They may lose the ability to care for themselves and may need a caretaker to help them with their grooming needs and daily
chores.
As with any brain injury, the success of treating these complications will vary from person to person.
Preparing for your appointment
A stroke in progress is usually diagnosed in a hospital emergency room. If you’re having a stroke, your care will focus on minimizing brain damage and helping you recover and avoid another stroke in the future. If you haven’t yet had a stroke but are worried about your future risk, you can discuss your concerns with your doctor at your next scheduled appointment.
What to expect from your doctor
In the emergency room, you may see an emergency medicine specialist or a neurologist as well as nurses and medical technicians. Your emergency team’s first priority will be to stabilize your symptoms and overall medical condition. Then your care will focus on determining if you are having a stroke and, if so, which type. There are different treatments for ischemic strokes caused by artery blockage and hemorrhagic strokes caused by blood vessel rupture.
If you are seeking your doctor’s advice during a scheduled appointment, your doctor will evaluate your risk factors for stroke and heart disease. Your discussion will focus on quitting smoking if you are a smoker and on lifestyle strategies or medications to control high blood pressure, cholesterol, and other risk factors. In some cases, your doctor may recommend certain tests and procedures to better understand your risk or to treat underlying conditions that raise risk.
Tests and diagnosis
To determine the best treatment for your stroke, your emergency team must figure out what type of stroke you’re having and what parts of your brain it’s affecting. Other possible causes of your symptoms, such as a brain tumor or a drug reaction, also need to be ruled out. Your doctor may also use some of these tests to determine your risk of stroke.
- Physical examination.
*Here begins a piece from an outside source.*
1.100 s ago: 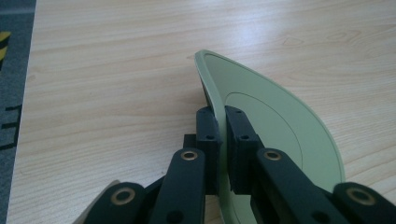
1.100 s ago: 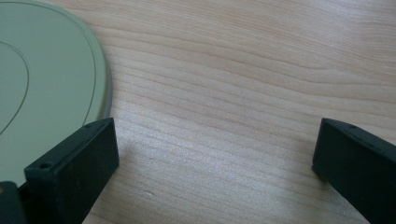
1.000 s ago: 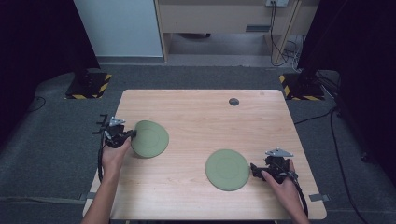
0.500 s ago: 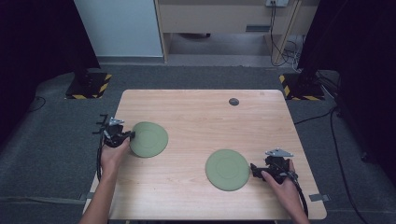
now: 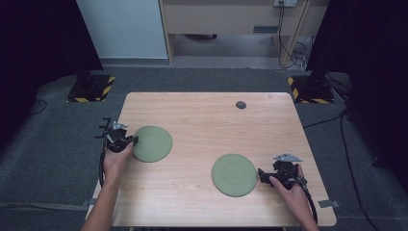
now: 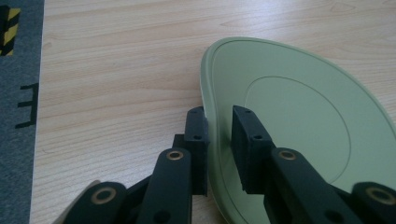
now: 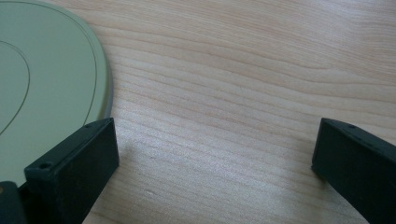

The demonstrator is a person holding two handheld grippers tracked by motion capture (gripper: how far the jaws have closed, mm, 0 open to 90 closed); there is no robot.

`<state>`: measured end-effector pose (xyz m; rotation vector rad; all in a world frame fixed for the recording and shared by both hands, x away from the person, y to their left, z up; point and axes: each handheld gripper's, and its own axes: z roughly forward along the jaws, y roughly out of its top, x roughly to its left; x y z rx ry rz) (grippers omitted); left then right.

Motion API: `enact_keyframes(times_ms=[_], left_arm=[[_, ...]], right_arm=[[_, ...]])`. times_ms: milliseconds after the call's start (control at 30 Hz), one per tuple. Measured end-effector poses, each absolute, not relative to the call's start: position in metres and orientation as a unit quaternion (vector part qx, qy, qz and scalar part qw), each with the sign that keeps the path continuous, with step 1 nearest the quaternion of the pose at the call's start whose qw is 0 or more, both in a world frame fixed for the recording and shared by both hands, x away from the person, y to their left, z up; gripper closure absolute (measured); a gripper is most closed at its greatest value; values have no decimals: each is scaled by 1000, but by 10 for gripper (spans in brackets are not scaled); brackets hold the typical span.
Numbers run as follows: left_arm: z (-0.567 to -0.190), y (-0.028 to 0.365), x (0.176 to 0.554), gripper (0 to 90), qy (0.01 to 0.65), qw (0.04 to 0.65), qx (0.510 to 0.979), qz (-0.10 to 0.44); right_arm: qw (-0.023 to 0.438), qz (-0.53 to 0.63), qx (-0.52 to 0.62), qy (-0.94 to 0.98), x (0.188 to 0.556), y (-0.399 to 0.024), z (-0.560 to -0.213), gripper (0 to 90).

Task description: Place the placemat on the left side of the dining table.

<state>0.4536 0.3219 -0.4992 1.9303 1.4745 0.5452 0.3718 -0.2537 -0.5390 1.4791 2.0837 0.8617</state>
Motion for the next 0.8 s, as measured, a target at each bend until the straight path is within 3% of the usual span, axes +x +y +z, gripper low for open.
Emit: enact_keyframes(times_ms=[200,333,400,500,567,700,800], left_arm=[[-502,326,456,739,571,325,728,196],[-501,329,456,668,571,318,727,211],[-499,330,457,581,572,317,724,218],[-497,330,460,330,570,322,725,216],[-495,329,461,238,565,329,725,218],[-493,326,463,97,563,343,724,203],[-490,320,462,43,555,344,731,199]], right_arm=[[220,312,535,754,372,-254,-539,8],[221,312,534,754,372,-254,-539,7],[221,312,535,754,372,-254,-539,7],[221,312,534,754,372,-254,-539,7],[221,312,535,754,372,-254,-539,7],[221,312,535,754,372,-254,-539,7],[220,312,535,754,372,-254,-539,8]])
Your doctor will ask you or a family member what symptoms you’ve been having, when they started, and
what you were doing when they began, and then will evaluate whether these symptoms are still present. The doctor will want to
know what medications you take, and whether you have experienced any head injury. The doctor will also ask about your
personal and family history of heart disease, TIA or stroke. Your doctor will check your blood pressure and use a stethoscope to
listen to your heart and to listen for a whooshing sound (bruit) over your carotid (neck) arteries, which may indicate atherosclerosis.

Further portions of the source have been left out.